Are there any games that meet these requirements?
Minecraft is a prime example of a successful game. The game was originally intended as an entertainment game, but was then taken up by the education community, for example, and modified to be used to teach science. Calculators have also been programmed and the world of Lord of the Rings has been recreated. And then you see all these positive things and ask yourself: why don't we see this more often in schools?
Why is that actually the case? Why don't we see this more often in schools?
It's because the development of a game is extremely cost-intensive and it's extremely difficult to develop a good entertainment game. And if you think about educational games in particular, it's even more difficult. In this area, low-budget solutions tend to come into play. In addition, on a socio-cultural level, the potential for learning through games is often not so highly regarded. Books are simply more accessible to schools than educational games.
What can be done to counter this? How can AI be meaningfully integrated into the classroom?
We believe that the use of AI in the classroom is a great opportunity. But we need a new pedagogy for artificial intelligence. Game-based learning in particular offers many opportunities to counteract the challenges that AI presents us with in an educational context. Learners can be motivated to develop and practise expertise. They can be motivated to develop better games. Certain tasks can be outsourced to AI - for example, the graphic design of the game interface for an initial version of the game. The AI may not provide a perfect solution, but it certainly provides one that can be demonstrated. This means that a solution that is attractive to learners can be found more quickly. This method also involves a learning experience, because in order to achieve this, you already have to deal with the processes - and build up expertise.
Pupils or students, but also teachers, can also use AI to modify and gamify their own learning materials (gamification and playful learning). By interacting with the LLM, ideas can also be developed and implemented more quickly. However, in order to make good use of these systems, you need to build up the relevant expertise. Game-based learning is one way to do this.
What prerequisites do teachers need to be able to implement this vision? How much expertise do they need?

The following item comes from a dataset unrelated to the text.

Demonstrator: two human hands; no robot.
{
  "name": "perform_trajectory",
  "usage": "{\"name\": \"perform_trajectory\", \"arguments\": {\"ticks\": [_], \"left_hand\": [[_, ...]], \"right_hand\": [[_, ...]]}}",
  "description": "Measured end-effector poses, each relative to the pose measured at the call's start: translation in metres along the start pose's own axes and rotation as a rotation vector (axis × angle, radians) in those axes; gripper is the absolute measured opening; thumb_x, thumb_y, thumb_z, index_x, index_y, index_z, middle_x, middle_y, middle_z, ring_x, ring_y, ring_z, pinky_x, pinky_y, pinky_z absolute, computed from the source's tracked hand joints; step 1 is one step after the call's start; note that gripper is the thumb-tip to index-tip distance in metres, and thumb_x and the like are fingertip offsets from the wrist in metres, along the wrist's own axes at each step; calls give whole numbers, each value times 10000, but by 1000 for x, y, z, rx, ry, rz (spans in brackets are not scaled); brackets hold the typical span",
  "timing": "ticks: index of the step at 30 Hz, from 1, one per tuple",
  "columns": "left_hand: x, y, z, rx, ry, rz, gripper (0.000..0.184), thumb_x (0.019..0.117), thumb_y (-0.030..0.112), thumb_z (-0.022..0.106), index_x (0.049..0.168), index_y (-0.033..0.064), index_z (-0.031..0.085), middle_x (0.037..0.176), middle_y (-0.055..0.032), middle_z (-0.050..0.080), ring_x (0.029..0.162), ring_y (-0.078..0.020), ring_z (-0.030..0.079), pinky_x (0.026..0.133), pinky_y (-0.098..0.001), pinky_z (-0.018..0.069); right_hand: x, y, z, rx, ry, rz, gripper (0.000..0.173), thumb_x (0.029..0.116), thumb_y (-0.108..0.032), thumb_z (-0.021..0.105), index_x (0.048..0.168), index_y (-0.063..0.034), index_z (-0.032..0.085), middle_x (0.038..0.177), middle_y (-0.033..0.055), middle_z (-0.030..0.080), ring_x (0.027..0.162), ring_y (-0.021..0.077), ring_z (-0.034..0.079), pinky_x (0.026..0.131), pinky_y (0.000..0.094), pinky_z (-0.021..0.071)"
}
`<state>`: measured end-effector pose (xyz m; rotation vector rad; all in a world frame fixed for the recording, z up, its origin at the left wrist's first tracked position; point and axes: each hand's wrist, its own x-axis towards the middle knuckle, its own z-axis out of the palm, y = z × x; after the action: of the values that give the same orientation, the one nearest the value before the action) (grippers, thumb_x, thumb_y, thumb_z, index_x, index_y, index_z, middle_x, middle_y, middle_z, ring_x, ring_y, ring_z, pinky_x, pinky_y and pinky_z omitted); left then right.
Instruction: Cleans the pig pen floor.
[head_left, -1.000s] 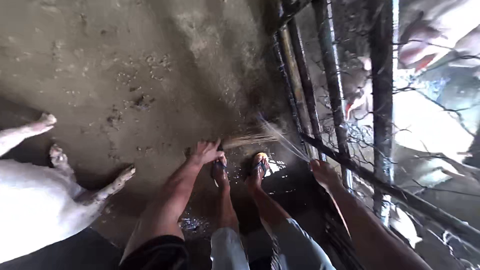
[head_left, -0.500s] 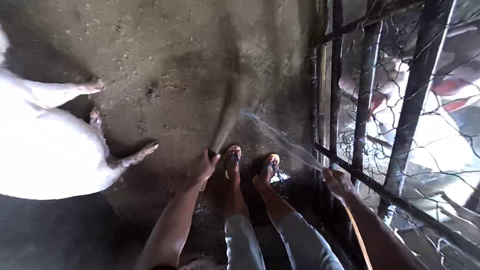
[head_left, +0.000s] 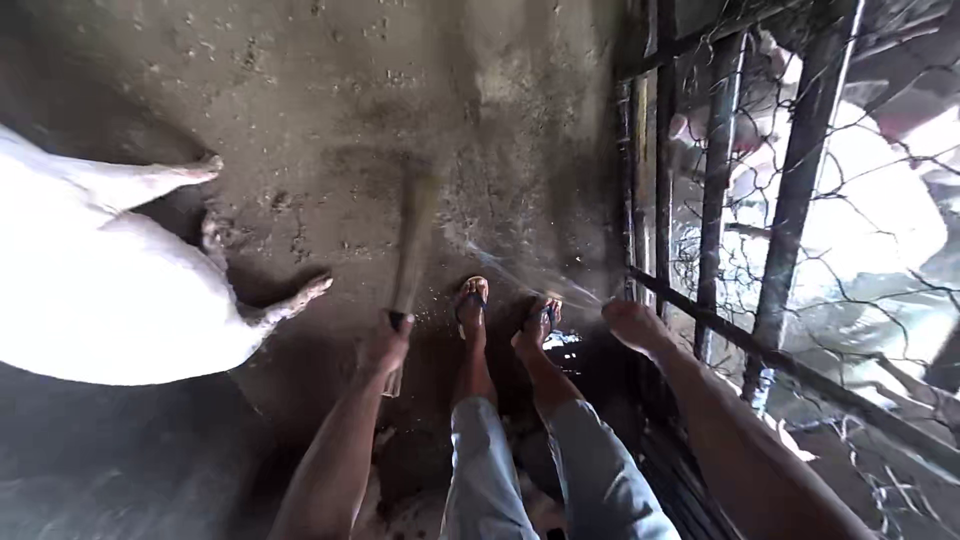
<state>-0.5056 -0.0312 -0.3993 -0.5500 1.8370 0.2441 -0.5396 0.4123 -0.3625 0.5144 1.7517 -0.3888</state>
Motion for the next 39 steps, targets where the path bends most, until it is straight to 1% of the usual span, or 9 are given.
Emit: {"name": "perform_trajectory", "arguments": {"ticks": [3,7,10,15,21,25,29,34,39], "left_hand": [[14,-5,23,205,-155,109,749,1023,645,460,1559,126,407,1320,-236,650,1232,-429,630,1016,-649,487],[17,-105,46,105,-45,-173,761,980,715,462,1461,130,540,1293,-223,674,1208,-435,642,974,-699,489],[-31,-115,50,-117,30,-320,718,1025,634,468,1464,69,529,1333,-252,644,1255,-438,612,1025,-670,473],[-67,-23,49,-369,158,-196,639,1065,548,457,1451,44,531,1270,-257,667,1199,-408,643,1032,-617,491],[7,97,-64,405,-28,270,716,1032,624,465,1566,149,417,1297,-287,643,1181,-498,632,970,-692,485],[70,26,-109,1,205,-138,690,1055,605,414,1379,22,593,1296,-320,633,1249,-497,590,1043,-708,431],[14,25,-137,-259,403,-303,745,1066,602,376,1471,-13,486,1401,-302,576,1341,-438,543,1118,-623,412],[-30,137,-136,129,153,60,709,1070,586,390,1571,85,365,1292,-296,642,1222,-473,623,1025,-654,477],[46,197,-160,468,74,358,677,1041,595,471,1538,136,439,1237,-265,673,1122,-477,662,933,-673,506]], "right_hand": [[4,-6,9,35,3,-2,414,1092,-314,439,1139,-2,708,1141,270,689,1134,441,641,974,668,460],[3,0,14,56,-13,-2,358,1071,-277,481,1160,-19,712,1140,245,696,1119,415,648,976,650,467],[-7,3,12,78,-14,1,367,1078,-274,461,1199,-31,708,1175,251,690,1145,418,643,991,648,463],[-22,4,2,162,61,61,494,1111,-337,356,1188,19,689,1231,287,662,1212,446,613,1025,644,441],[5,15,-2,342,137,6,494,1110,-299,341,1085,49,690,1059,277,676,1025,407,653,914,617,474],[12,31,-26,352,137,-31,501,1104,-312,321,1026,31,678,968,230,663,932,355,644,854,575,482],[-3,29,-45,400,145,-53,484,1108,-295,353,1084,51,690,1051,273,681,1032,410,651,929,610,471],[-18,15,-64,497,207,-26,496,1113,-306,342,1046,43,687,975,252,671,943,382,652,867,598,485],[1,12,-76,449,240,0,486,1102,-294,352,1056,48,694,1003,267,684,990,411,662,897,629,485]]}}
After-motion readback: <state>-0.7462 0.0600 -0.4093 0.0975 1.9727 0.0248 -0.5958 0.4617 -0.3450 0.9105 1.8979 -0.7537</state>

It would be important that not only the infrastructure is provided, but that the topic is already anchored in the training of teachers. The aspirations are basically there among teachers, but many don't know how to implement it. When it comes to implementing educational games, as a teacher I can outsource certain things to AI. This enables a learning experience in the course of game development through easy interaction with the AI. However, this requires me to think about what I actually want to teach. AI helps to take shortcuts, but of course teachers need to be open to these tools.
How do you think AI and LLM will affect teaching?
We are forced to change because AI tools are here to stay. The low opportunity costs mean that they are also being used. Now we need to think about how LLM can be used in the classroom and how it can be integrated into the curriculum. Perhaps it would make sense to focus less on the product and more on the process when assessing performance in the future. This is more difficult and more time-consuming. But the good thing is that AI in combination with machine learning can also help teachers here.